Dans cette longue interview, l’ancien animateur de télévision en appelle à EDF pour accompagner la révolution énergétique en cours.

« Il faut absolument qu’elle accélère son évolution, et qu’elle prenne en compte le fait que le modèle énergétique de demain sera beaucoup plus diversifié », dit-il, déplorant notamment le retard pris dans la construction de l’EPR de Flamanville (Seine-Maritime).

« Il faut avoir une foi absolue dans les énergies renouvelables. »

Accord de Paris – La France se mobilisera

Emmanuel Macron, qui s’efforce de porter l’étendard de la cause écologique face à Donald Trump, a promis samedi de défendre un « pacte mondial pour l’environnement » destiné à servir de pierre angulaire du droit international en la matière.

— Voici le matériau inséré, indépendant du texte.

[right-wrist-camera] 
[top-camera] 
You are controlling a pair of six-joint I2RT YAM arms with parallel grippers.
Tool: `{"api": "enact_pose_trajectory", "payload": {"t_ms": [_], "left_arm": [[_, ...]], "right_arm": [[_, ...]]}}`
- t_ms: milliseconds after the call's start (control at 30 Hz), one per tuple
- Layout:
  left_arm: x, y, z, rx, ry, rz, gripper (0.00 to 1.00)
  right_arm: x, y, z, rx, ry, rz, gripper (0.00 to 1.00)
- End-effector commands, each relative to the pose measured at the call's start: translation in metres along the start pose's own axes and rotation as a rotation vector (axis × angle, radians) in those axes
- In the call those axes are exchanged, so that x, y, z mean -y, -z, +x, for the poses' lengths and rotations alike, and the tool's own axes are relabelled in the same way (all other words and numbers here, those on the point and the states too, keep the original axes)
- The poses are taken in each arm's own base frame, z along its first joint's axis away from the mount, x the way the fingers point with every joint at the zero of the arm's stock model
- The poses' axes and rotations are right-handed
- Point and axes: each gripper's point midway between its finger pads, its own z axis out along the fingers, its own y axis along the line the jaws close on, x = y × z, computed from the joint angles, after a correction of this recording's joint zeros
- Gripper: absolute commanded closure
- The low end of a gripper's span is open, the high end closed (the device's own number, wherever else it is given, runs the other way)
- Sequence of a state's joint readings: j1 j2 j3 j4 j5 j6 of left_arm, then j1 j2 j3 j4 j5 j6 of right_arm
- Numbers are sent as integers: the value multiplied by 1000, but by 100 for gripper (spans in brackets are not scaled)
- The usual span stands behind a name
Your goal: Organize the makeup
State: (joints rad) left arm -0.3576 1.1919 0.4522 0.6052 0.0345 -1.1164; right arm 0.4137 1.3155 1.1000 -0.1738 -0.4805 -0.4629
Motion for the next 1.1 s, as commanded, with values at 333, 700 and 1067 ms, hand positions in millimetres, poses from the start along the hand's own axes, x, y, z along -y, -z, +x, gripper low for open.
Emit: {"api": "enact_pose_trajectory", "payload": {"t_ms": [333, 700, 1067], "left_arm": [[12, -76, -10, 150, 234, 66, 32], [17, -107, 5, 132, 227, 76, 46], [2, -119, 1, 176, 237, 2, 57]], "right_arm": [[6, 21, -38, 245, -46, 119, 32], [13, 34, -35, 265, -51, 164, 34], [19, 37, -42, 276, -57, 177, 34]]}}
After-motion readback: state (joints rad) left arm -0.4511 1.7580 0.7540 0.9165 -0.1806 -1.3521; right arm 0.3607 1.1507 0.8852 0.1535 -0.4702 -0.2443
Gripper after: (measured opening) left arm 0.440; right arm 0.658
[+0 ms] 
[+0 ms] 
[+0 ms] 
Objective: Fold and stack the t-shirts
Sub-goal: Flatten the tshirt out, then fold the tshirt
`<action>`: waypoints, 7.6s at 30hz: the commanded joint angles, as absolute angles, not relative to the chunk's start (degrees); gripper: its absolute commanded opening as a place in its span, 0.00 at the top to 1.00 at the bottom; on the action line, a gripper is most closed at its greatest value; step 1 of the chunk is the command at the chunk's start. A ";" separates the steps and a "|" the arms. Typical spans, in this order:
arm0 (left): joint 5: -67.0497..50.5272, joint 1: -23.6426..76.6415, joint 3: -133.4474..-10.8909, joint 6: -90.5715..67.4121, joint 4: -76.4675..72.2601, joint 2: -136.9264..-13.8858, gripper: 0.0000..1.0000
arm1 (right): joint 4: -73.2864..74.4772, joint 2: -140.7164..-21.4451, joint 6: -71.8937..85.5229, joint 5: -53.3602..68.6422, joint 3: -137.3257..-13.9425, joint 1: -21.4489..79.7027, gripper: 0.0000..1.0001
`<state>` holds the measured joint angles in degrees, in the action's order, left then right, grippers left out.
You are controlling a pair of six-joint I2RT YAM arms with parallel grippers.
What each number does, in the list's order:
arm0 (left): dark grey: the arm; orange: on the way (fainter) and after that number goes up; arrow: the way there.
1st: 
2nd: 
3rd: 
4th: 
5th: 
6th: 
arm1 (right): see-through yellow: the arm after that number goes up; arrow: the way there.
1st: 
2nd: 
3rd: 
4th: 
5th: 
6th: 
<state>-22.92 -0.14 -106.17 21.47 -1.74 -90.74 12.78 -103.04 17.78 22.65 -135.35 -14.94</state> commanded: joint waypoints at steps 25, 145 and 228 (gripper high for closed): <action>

« La France se mobilisera », a déclaré le chef de l’Etat, à qui l’ancien secrétaire général des Nations unies Ban Ki-moon et l’ancien président de la Conférence de Paris sur le climat (COP21) Laurent Fabius ont remis une ébauche en 26 articles, promue par le Club des juristes, un think-tank français.

« Sur la base de cet avant-projet de pacte mondial pour l’environnement, je m’engage (…) à agir et donc (…) aboutir à un texte, de convaincre nos partenaires et de placer ces efforts sous l’égide de l’Organisation des Nations unies », a ajouté le président français lors d’un discours à la Sorbonne.

Il a dit vouloir « dès septembre prochain porter les bases de ce qui ne sera pas l’avant-projet mais bien un pacte mondial pour l’environnement que la France portera ».

« Le processus qui nous attend pour faire ratifier ce pacte mondial, si j’écoute tous les experts, sera lent, difficile. Mais par le passé, on m’a déjà beaucoup dit cela », a encore déclaré Emmanuel Macron, pour qui il ne faut « pas attendre ».

 

Macron pour l’economie greentech

 

En déplacement le Président Emmanuel Macron a célébré l’esprit entrepreneurial français et l’élan vers une « start-up nation » qu’il appelle de ses vœux. Dans un salon qu’il veut voir devenir « le nouveau CES », le président a déclaré vouloir la France en pointe sur « l’Internet des objets, l’intelligence artificielle, la convergence entre le numérique et les cleantech et toutes les technologies du greentech, la convergence entre le numérique et le healthcare » à l’occasion d’un discours aux accents anglais.

La principale annonce concerne la création d’un fonds dix milliards d’euros pour le financement des jeunes pousses, confiée à la Banque publique d’investissement (Bpifrance).